:: Listed entries ::
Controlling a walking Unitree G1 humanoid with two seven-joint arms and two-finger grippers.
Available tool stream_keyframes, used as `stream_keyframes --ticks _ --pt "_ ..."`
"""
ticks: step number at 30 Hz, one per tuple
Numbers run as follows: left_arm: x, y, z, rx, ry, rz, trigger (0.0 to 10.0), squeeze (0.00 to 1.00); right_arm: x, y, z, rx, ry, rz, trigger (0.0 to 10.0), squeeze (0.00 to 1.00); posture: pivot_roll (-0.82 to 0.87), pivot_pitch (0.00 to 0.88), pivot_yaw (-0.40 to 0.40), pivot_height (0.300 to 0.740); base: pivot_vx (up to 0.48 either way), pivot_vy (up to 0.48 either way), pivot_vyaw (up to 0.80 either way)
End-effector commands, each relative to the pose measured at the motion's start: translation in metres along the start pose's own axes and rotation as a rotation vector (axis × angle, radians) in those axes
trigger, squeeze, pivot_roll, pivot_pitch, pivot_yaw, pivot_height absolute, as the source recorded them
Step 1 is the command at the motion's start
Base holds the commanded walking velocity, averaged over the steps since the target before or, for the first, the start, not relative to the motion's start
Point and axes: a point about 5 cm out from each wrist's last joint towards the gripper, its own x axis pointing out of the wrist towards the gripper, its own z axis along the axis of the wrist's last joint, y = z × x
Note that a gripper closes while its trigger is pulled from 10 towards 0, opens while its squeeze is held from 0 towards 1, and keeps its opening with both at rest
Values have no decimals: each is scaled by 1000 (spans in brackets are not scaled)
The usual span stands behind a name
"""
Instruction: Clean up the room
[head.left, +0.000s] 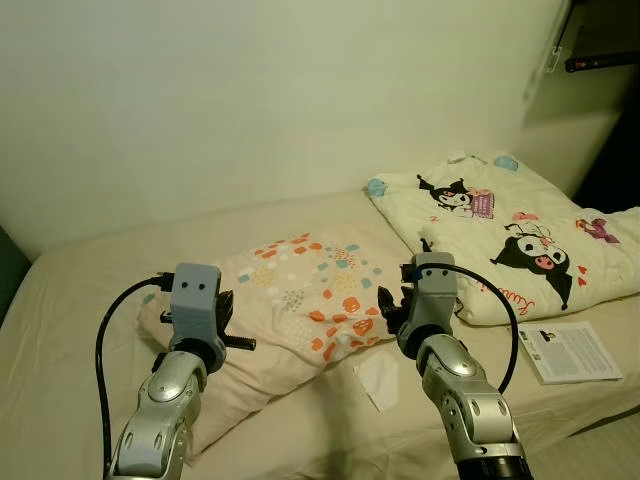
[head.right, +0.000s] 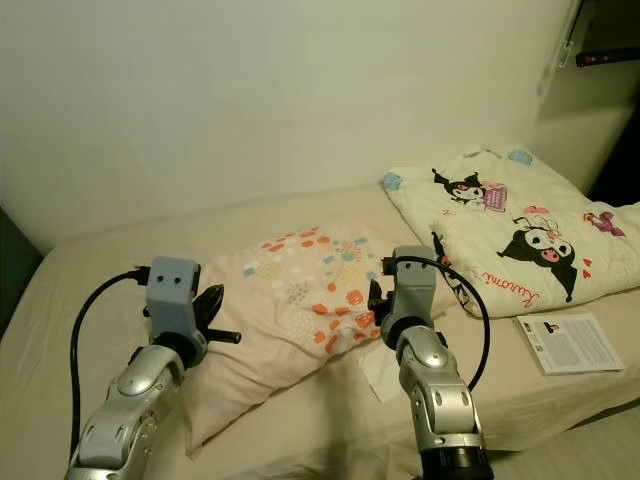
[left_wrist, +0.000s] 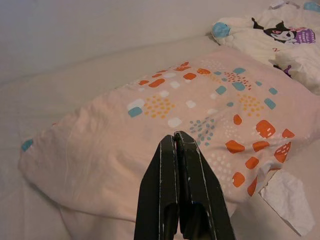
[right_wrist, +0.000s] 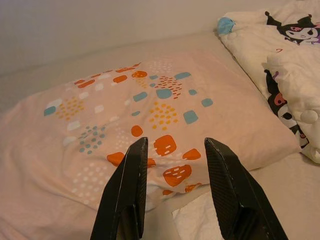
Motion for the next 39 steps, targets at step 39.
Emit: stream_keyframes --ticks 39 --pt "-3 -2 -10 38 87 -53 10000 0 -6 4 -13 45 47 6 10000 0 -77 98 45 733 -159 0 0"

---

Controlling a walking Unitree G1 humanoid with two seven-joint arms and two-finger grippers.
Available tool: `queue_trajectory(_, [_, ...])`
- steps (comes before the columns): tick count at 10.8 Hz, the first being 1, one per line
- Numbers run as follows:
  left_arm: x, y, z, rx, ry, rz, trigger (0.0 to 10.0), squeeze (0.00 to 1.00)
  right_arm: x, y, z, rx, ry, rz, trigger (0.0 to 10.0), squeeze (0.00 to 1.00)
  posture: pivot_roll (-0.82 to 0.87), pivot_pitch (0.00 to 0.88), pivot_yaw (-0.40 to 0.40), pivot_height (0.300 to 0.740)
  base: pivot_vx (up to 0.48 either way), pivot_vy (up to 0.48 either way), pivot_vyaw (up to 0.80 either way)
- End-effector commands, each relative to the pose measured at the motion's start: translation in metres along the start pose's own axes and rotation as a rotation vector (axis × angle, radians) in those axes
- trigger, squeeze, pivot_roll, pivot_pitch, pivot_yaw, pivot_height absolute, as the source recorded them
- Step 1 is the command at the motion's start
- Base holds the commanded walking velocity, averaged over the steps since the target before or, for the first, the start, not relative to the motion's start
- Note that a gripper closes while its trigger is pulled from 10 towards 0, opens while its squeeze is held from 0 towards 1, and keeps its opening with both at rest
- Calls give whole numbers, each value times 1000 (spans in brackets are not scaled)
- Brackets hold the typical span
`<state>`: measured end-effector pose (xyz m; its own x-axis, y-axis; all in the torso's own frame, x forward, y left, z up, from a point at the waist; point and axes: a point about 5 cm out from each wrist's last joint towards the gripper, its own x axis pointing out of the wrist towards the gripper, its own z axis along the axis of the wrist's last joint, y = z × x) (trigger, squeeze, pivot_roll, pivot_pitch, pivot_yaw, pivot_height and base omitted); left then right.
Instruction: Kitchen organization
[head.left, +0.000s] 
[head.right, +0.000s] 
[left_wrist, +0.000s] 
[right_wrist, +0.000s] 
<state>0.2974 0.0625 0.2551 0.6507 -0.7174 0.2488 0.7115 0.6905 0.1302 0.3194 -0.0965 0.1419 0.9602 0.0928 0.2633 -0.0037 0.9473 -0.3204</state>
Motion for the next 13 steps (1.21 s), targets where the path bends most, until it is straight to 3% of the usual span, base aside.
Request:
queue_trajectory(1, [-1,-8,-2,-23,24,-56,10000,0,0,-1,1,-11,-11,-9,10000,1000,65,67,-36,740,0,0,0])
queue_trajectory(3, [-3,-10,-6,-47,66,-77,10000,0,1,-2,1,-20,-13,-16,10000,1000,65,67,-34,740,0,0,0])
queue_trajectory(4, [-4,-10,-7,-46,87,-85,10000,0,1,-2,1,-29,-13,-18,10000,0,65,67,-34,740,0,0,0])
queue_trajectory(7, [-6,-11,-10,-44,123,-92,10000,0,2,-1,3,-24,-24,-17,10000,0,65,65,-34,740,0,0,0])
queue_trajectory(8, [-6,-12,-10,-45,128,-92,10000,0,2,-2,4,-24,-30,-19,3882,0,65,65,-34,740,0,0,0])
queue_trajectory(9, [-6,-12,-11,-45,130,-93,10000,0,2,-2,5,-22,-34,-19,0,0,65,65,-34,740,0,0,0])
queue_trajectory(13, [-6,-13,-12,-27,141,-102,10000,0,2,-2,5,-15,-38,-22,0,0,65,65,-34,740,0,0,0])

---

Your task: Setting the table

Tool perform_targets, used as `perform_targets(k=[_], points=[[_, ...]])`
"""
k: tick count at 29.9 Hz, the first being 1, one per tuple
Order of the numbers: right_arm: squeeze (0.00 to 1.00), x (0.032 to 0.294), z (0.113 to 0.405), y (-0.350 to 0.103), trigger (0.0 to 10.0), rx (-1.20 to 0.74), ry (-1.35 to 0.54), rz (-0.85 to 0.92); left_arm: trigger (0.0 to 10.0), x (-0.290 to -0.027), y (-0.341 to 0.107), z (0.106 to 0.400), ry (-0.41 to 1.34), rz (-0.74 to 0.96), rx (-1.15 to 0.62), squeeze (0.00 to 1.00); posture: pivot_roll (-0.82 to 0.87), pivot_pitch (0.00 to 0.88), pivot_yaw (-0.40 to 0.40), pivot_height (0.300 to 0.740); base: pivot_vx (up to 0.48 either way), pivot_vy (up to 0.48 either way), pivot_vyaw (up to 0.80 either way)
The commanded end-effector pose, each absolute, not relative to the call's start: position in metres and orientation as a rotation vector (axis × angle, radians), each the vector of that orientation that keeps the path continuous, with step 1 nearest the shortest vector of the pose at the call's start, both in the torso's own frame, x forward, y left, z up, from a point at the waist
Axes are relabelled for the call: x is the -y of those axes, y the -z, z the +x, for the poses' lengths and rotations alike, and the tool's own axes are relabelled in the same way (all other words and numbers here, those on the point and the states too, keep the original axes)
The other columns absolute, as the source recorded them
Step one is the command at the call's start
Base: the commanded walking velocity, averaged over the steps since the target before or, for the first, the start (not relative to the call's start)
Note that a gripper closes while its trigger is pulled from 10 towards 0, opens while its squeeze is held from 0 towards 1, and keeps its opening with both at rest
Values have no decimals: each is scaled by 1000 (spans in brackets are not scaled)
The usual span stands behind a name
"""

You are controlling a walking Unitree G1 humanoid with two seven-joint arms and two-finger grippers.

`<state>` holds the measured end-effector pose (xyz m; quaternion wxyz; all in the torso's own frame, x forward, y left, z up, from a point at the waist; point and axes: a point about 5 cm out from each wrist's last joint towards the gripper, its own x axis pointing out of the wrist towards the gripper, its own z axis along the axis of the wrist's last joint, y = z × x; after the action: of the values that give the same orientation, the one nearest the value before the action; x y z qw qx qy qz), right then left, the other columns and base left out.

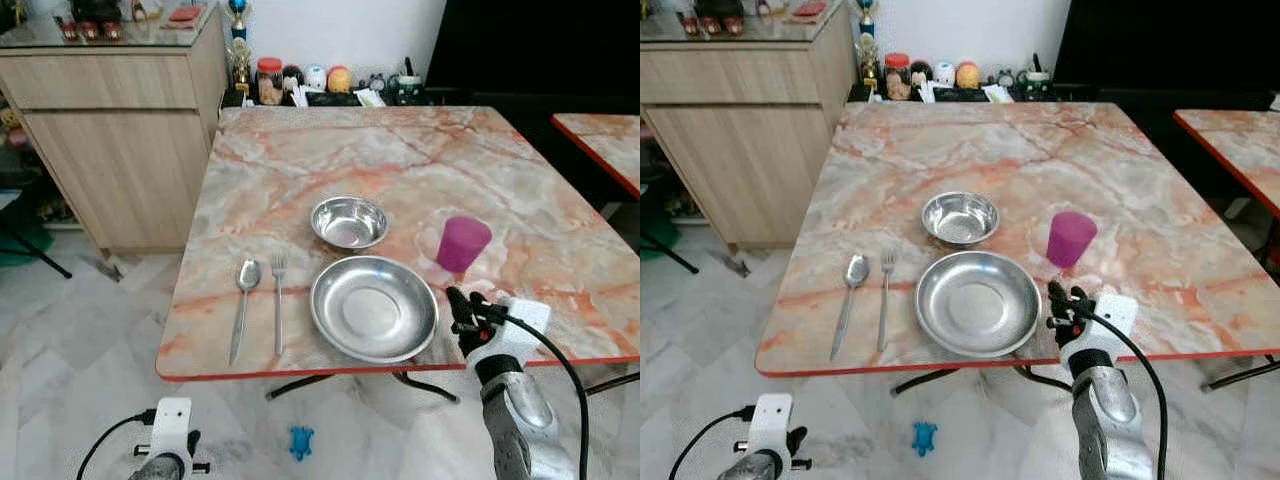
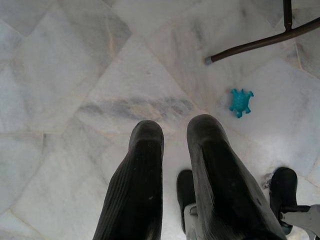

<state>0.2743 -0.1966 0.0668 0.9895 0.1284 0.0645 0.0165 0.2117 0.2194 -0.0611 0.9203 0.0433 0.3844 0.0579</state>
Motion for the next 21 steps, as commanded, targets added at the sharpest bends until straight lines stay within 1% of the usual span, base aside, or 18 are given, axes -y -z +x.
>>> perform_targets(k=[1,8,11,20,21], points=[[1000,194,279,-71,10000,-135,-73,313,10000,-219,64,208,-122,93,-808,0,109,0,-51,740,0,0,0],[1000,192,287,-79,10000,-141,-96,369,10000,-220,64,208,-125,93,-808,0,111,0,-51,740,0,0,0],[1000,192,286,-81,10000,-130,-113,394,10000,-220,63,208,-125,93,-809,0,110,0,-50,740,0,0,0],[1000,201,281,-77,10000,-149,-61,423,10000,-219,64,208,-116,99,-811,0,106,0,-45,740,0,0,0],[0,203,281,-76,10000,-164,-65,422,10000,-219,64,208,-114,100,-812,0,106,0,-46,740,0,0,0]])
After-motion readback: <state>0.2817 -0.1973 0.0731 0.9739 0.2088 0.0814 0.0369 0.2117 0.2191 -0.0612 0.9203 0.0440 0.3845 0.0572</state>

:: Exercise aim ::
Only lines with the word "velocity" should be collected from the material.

:: Exercise result ::
Base holds the commanded walking velocity, averaged over the steps since the target before or, for the first, the start, not relative to the motion's start
- Base holds the commanded walking velocity, averaged over the steps since the target before or, for the first, the start, not relative to the motion's start
Base: the commanded walking velocity, averaged over the steps since the target before or, for the first, the start (not relative to the call's start)

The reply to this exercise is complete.